The Chevron Championship is an annual women's golf competition. It was established in 1972, and became a women's major championship in 1983. It is one of the five women's majors played each year along with the Women's PGA Championship, the U.S. Women's Open, the Women's British Open, and The Evian Championship. The event has been conducted in stroke play competition since its establishment, and is the first women's major championship on the calendar each year. The event has only been staged at Mission Hills Country Club in Rancho Mirage, California.

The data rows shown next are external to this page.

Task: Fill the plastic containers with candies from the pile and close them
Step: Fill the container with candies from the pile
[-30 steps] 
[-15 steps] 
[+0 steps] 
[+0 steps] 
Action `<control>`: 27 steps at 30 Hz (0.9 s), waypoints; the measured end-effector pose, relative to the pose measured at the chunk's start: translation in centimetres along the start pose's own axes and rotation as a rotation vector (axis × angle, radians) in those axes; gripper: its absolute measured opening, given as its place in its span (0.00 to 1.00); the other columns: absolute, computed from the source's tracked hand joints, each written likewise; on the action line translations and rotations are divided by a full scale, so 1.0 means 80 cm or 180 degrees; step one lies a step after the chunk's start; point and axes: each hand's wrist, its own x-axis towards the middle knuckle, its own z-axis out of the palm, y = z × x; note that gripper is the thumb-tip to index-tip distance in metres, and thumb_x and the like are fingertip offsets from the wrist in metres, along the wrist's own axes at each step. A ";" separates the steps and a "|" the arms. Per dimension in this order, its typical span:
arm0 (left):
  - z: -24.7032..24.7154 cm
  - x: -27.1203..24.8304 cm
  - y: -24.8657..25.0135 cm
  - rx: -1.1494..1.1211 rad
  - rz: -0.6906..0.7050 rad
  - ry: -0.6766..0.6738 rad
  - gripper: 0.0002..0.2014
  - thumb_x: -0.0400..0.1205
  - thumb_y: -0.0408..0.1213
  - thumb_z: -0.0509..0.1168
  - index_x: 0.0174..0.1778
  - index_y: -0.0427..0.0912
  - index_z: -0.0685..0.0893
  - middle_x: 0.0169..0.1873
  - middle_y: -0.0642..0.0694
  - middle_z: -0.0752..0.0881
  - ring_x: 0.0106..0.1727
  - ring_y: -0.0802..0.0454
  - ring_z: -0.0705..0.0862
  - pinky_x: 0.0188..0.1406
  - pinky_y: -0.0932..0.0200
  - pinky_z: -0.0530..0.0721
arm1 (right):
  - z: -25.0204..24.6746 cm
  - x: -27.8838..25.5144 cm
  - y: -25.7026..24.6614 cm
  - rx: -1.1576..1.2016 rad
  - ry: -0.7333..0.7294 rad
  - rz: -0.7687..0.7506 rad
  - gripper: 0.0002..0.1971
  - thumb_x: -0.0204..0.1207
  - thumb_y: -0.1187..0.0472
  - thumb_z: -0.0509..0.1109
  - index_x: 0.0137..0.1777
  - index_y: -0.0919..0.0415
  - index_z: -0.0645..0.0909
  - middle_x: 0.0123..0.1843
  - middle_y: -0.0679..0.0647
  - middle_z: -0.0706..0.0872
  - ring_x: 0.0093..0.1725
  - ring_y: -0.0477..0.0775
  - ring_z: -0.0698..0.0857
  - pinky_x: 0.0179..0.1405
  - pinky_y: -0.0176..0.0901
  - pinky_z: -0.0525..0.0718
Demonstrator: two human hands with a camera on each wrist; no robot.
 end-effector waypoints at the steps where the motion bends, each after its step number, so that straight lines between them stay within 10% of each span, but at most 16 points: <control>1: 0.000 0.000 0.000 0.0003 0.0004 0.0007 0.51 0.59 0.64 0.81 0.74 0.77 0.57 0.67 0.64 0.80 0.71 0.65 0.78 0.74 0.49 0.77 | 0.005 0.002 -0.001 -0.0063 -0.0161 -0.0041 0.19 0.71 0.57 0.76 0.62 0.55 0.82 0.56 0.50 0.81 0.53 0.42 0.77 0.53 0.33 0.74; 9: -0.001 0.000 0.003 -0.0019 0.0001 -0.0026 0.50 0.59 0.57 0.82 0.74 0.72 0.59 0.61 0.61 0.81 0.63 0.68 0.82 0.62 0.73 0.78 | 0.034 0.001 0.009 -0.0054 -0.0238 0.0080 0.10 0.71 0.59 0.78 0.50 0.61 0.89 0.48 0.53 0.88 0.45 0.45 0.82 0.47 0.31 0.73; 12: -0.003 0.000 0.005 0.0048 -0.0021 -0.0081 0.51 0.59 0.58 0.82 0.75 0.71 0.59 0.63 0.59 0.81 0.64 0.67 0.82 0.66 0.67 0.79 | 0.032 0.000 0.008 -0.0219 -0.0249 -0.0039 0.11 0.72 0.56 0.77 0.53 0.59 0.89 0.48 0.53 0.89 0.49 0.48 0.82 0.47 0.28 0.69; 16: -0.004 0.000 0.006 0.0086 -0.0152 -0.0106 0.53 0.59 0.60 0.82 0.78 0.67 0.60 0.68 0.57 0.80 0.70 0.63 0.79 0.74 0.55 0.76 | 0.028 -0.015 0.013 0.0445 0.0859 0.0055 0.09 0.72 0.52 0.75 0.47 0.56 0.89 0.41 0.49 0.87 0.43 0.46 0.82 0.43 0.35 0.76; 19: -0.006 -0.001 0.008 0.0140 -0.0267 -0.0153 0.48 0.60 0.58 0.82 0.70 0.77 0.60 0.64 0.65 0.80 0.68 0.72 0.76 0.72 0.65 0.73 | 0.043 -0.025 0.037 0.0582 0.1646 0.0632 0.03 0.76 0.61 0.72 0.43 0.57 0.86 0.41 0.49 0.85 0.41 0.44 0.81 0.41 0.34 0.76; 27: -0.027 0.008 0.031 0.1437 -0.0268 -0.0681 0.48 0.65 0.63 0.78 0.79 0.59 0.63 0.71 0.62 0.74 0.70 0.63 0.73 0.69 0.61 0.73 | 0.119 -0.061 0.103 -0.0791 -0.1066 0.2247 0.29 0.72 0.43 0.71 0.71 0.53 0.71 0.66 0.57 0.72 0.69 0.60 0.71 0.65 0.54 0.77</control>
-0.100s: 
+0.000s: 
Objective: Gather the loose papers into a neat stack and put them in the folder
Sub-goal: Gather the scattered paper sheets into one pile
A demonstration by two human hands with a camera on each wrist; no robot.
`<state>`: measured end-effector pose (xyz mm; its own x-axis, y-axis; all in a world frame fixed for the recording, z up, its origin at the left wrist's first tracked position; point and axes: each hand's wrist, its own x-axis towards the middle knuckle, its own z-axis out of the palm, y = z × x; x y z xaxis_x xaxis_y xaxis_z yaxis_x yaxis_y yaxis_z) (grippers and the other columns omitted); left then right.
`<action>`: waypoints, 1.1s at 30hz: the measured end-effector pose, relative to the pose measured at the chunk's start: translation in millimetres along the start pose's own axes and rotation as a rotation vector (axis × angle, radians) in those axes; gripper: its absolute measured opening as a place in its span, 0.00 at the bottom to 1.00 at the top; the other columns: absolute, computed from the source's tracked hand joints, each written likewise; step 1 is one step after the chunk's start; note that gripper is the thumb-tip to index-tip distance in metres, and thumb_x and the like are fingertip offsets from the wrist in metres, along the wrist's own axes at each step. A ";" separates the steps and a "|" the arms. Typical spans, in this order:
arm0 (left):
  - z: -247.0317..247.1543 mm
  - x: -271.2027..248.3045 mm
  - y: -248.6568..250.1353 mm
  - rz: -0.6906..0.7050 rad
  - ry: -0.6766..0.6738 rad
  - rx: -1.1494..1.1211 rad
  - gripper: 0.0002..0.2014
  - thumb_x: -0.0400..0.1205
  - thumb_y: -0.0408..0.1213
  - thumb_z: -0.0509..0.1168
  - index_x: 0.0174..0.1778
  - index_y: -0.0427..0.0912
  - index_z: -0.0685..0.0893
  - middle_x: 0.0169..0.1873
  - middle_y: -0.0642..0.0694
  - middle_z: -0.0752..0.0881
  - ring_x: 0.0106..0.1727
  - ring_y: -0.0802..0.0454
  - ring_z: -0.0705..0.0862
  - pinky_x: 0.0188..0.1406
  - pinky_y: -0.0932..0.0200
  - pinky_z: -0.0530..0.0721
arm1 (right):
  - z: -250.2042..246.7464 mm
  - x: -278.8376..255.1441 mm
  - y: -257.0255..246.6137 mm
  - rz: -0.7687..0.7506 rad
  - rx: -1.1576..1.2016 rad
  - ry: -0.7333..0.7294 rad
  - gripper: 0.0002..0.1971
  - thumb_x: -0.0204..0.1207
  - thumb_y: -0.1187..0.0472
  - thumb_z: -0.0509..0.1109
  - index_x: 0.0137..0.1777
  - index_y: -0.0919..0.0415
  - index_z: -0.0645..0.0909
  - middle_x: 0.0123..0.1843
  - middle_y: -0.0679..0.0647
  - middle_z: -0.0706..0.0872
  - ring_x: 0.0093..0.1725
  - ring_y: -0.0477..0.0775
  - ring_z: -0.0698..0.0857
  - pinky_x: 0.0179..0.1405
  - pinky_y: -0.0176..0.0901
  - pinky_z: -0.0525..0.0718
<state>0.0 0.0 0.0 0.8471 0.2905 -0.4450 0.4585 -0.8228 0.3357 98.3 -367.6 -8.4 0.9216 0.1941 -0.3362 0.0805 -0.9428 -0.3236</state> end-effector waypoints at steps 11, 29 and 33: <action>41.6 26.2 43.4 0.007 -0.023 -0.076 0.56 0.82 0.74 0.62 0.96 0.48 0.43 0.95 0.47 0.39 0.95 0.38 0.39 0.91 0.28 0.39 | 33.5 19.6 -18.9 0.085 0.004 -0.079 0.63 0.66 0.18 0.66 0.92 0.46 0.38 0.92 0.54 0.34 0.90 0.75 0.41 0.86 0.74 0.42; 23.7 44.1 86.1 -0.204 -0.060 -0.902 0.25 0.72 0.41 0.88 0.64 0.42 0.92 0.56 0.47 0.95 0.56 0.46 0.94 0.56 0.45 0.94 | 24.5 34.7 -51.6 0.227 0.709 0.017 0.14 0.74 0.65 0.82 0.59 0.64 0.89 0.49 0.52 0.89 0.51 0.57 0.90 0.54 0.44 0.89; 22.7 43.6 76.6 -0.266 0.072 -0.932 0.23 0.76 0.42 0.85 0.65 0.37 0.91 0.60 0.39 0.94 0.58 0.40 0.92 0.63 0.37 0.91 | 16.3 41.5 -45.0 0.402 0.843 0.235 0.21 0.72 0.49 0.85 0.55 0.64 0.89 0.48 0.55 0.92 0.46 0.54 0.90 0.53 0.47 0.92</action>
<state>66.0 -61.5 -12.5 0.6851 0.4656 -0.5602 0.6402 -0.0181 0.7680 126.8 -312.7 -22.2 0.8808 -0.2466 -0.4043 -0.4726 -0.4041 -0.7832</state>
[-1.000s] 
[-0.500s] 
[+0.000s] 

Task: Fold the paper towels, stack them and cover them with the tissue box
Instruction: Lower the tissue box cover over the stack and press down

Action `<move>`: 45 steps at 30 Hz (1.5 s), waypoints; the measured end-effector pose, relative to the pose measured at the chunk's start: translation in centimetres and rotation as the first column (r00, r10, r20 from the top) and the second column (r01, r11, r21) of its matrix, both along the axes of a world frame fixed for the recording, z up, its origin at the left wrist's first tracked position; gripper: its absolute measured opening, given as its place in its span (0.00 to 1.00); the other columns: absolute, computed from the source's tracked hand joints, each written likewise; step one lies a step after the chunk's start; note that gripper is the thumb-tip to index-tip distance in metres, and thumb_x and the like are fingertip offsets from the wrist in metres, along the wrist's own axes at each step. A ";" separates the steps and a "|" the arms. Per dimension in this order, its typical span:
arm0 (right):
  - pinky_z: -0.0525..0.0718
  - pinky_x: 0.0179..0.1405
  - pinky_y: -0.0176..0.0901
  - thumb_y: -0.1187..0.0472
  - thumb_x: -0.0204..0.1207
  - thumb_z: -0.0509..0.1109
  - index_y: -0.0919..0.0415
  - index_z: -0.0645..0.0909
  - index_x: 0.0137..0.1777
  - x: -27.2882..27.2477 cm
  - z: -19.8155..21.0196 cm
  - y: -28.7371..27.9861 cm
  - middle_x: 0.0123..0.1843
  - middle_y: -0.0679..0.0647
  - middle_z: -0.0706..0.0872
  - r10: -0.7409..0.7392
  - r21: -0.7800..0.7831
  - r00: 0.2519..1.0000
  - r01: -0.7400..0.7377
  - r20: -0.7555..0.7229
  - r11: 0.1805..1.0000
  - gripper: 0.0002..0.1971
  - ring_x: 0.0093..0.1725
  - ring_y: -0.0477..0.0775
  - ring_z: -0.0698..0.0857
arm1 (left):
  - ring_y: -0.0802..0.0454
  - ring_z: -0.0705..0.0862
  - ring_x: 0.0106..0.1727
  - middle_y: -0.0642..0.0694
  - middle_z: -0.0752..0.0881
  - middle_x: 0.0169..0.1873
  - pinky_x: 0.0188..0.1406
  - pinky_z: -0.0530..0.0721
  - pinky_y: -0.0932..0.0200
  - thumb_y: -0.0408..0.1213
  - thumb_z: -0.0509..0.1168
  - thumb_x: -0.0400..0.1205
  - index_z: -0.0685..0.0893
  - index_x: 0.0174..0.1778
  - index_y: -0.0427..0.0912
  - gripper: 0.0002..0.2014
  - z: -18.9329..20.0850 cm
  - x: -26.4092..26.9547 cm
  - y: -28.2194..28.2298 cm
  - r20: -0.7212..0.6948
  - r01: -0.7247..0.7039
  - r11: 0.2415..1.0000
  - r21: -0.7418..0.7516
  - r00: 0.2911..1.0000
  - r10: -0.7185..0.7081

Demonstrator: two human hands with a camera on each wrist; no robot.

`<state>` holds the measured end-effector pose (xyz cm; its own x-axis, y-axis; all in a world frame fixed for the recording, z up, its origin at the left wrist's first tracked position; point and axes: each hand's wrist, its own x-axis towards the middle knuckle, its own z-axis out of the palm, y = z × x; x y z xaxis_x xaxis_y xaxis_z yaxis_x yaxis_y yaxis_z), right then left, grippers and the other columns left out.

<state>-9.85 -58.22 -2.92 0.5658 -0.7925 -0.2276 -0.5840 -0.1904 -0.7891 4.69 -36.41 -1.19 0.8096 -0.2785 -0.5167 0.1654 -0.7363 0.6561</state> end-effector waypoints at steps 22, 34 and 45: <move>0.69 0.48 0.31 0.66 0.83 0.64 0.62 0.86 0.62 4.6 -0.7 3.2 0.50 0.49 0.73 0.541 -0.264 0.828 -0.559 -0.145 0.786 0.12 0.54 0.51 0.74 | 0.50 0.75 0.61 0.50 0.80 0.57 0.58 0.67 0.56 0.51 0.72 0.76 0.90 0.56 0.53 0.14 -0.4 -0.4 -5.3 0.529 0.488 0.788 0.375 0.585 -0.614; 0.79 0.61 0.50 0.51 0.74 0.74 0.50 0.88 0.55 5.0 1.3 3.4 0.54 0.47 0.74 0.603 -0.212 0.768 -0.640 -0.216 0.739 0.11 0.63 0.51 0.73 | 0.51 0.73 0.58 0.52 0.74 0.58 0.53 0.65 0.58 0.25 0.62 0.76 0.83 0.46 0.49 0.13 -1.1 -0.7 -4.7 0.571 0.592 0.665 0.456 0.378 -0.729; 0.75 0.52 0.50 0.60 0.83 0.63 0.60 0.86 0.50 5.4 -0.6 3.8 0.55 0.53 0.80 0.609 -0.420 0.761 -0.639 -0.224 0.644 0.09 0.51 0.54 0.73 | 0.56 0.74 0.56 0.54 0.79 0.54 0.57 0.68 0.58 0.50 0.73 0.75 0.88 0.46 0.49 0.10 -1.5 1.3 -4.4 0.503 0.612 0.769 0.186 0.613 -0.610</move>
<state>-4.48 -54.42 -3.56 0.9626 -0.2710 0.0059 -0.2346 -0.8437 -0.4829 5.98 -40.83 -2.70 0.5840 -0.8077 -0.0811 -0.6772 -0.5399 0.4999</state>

The champions are presented with the "Dinah Shore Trophy", in honor of Shore, who promoted the Ladies Professional Golf Association (LPGA). In addition, she helped found the Chevron Championship, previously called the ANA Inspiration, and originally called the Colgate Dinah Shore tournament in her honor. Past champions are honored with a plaque on the walk-up to the 18th green that is called the "Dinah's Walk of Champions." Since 1994, champions have taken the plunge into "Poppie's Pond," which is named after the former tournament director Terry Wilcox. This first occurred in 1988, when Amy Alcott took the plunge, as a spontaneous act of celebration.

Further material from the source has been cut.